Он и жанровые рубежи берет первым: и в поэме он продуктивнее, увереннее всех поэтов своего поколения, и песней лучше всех умеет охватить массу. Он словно вехи ставит на краях лирики, как ставит вехи на краях земли и неба; жесткими прямыми углами своих ритмов, ораторской «маяковской» лесенкой, а более всего – открытой и искренней верой в безграничность сил человека. Рождественский опоясал, очертил, огранил свой мир, по горизонтали и вертикали промерил, пролетал, прокричал его, и все вверх, вверх, вверх, вверх – какое наращивание силы! Но заполнить мировое пространство живой душевностью – нет…

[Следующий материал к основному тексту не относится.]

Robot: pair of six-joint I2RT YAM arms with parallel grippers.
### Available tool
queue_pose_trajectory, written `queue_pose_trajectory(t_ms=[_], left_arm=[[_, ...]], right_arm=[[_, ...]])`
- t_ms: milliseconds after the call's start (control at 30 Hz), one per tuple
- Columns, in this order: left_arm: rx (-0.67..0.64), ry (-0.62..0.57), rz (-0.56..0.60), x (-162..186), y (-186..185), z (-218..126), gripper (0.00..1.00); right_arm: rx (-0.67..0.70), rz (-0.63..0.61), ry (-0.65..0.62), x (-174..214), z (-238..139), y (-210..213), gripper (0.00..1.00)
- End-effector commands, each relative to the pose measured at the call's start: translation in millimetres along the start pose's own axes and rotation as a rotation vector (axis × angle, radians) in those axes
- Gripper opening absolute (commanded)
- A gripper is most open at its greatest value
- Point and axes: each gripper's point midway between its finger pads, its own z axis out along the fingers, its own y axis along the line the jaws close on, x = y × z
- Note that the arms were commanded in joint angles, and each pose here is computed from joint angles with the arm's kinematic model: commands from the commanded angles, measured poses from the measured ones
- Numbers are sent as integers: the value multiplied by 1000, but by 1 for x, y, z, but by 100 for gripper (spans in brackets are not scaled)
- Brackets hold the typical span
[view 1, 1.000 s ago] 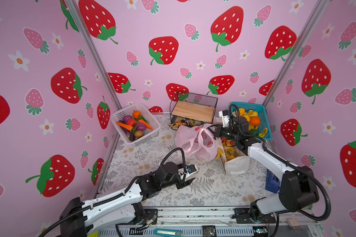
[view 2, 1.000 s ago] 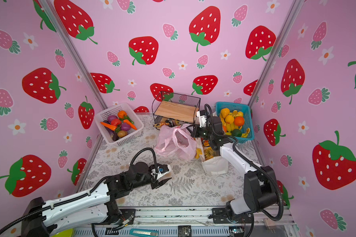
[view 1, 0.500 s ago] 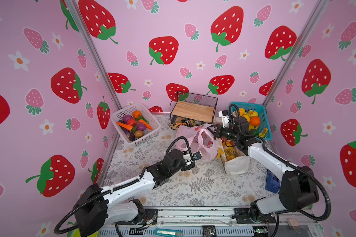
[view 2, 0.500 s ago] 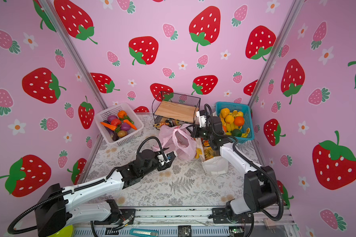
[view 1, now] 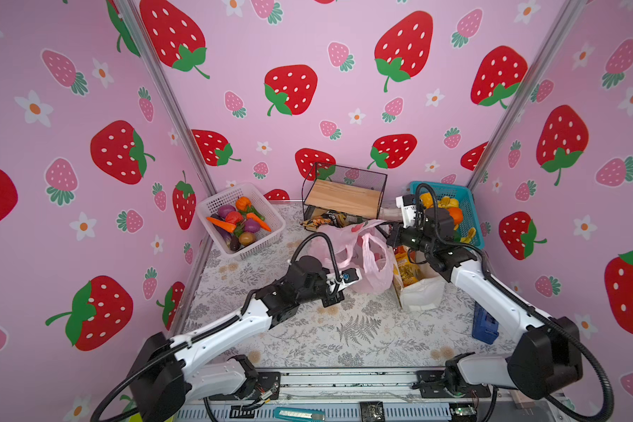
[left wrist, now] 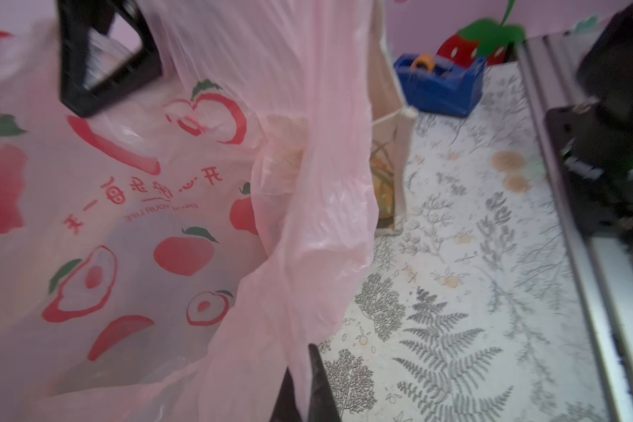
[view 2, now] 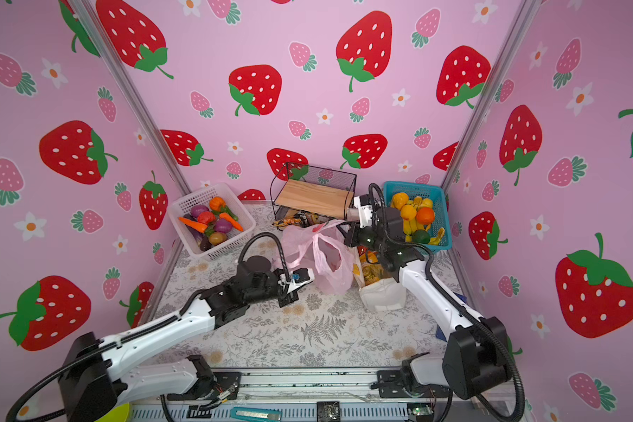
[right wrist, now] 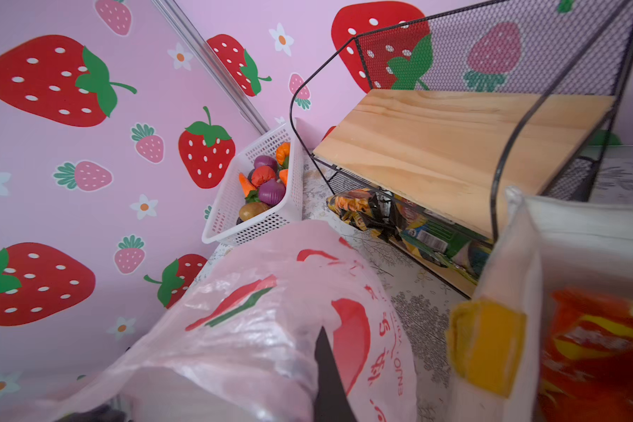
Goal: Place the mixed food into the grocery bags and tie them
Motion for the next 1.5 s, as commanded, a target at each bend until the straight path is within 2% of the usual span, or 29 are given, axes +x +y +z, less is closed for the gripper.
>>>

Всеобщее и конкретное свести, такую мечту и опыт соединить, небо сопрячь и землю – тут что-то совсем другое требуется. Может, ощущение беззащитности. Осознание уязвимости. Ожидание гибели.
Середина девяностых
Смерть стряхнула с имени Роберта Рождественского приставшие к нему попреки: слишком ясен, слишком неизменен, слишком «под Маяковского» всю жизнь.
Маяковского в посмертной книге почти нет. Это почему-то даже жаль: мне вовсе не хочется, чтобы Рождественский, уступая «зовам времени», отказывался от того, что любил. Я почти с облегчением обнаруживаю в «Последних стихах» уже едва видные – но все-таки различимые следы лучшего и талантливейшего поэта нашей советской эпохи. И не столько в «Аббревиатурах», где маяковское поэтическое камлание спародировано в пяти вариациях, а потом спущено в иронию: «Наша доля прекрасна, а воля – крепка!» SOS. ТЧК…» – Настоящего Маяковского больше в прощальном: «Алене», где басовитый говор Рождественского срывается с размера, и мускульная мощь стиха как бы оступается в «прозу» простого признания.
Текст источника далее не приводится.